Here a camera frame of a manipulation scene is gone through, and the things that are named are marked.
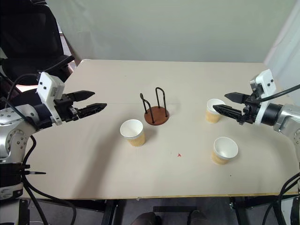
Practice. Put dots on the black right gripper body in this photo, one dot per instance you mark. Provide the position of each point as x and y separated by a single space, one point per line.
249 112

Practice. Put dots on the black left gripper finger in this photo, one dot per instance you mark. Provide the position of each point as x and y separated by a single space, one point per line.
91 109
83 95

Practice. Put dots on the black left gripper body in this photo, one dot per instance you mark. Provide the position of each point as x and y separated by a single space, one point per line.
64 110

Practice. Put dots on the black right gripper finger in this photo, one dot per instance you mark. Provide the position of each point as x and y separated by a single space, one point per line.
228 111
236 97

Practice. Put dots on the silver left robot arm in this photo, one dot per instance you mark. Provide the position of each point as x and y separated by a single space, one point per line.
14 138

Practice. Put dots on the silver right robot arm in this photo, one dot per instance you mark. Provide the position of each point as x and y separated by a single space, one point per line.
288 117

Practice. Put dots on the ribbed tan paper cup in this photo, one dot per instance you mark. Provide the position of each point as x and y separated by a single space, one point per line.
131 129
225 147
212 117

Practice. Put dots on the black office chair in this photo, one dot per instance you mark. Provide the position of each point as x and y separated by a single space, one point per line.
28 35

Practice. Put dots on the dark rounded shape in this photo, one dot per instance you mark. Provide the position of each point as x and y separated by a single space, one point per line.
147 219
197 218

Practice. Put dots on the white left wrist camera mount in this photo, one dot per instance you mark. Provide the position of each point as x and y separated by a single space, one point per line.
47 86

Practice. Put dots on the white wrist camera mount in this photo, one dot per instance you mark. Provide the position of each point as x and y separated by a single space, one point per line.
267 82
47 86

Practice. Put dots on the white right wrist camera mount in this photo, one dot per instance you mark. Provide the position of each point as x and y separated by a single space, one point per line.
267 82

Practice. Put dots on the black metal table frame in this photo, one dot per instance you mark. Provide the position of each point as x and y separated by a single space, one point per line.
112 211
□ □ □ □ □
YOUR ASSIGNMENT
A reply should hold exactly the lines from the one containing "Practice. Put dots on the black metal" through the end of the data above, nothing more.

WRITTEN SOLUTION
Practice. Put dots on the black metal table frame in this photo, one dot per instance you mark. Provide the position of each point as x and y separated by a single space, one point per line.
112 211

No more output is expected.